• What is required
If a line below contains the string "wrist", return that line.

■ ■ ■ ■ ■ ■ ■

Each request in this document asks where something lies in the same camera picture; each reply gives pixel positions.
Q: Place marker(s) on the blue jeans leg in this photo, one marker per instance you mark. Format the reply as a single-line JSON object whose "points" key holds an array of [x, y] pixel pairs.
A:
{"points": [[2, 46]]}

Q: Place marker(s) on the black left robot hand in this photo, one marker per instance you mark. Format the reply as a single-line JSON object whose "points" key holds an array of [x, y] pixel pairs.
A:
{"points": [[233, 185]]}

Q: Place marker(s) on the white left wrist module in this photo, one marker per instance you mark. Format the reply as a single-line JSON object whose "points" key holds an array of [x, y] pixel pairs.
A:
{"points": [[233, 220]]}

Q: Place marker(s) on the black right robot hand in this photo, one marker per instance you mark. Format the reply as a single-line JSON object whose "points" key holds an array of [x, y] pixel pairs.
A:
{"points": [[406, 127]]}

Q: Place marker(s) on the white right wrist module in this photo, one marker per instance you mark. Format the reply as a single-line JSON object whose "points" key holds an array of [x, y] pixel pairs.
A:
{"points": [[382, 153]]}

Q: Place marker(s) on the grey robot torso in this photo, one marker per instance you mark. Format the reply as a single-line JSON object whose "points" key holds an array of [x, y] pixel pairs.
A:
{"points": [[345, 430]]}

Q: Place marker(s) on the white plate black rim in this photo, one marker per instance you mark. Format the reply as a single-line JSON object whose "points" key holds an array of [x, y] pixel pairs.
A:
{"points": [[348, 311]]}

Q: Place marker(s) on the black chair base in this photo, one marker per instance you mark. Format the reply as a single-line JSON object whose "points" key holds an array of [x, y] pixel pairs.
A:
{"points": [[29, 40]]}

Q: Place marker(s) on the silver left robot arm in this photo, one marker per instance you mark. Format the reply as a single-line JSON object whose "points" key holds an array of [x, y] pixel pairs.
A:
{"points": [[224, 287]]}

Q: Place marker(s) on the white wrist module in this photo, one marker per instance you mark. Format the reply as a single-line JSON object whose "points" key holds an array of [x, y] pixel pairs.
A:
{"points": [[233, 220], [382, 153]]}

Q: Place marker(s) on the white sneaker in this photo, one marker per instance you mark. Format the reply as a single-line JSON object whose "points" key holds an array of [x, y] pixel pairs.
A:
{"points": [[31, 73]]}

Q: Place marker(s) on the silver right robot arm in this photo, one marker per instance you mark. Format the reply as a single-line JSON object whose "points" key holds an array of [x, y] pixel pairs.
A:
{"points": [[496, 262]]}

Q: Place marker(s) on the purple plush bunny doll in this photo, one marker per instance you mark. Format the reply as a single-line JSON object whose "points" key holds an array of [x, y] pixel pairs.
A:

■ ■ ■ ■ ■ ■ ■

• Solved problem
Q: Place marker(s) on the white left wrist module in this photo, one marker per instance you mark. Format the reply as a single-line JSON object whose "points" key holds an array of [x, y] pixel pairs.
Q: Place marker(s) on the white right wrist module in this photo, one marker per instance you mark. Format the reply as a single-line JSON object whose "points" key holds an array of [x, y] pixel pairs.
Q: Place marker(s) on the white wrist module in this photo, one marker per instance you mark. Format the reply as a single-line JSON object whose "points" key holds an array of [x, y] pixel pairs.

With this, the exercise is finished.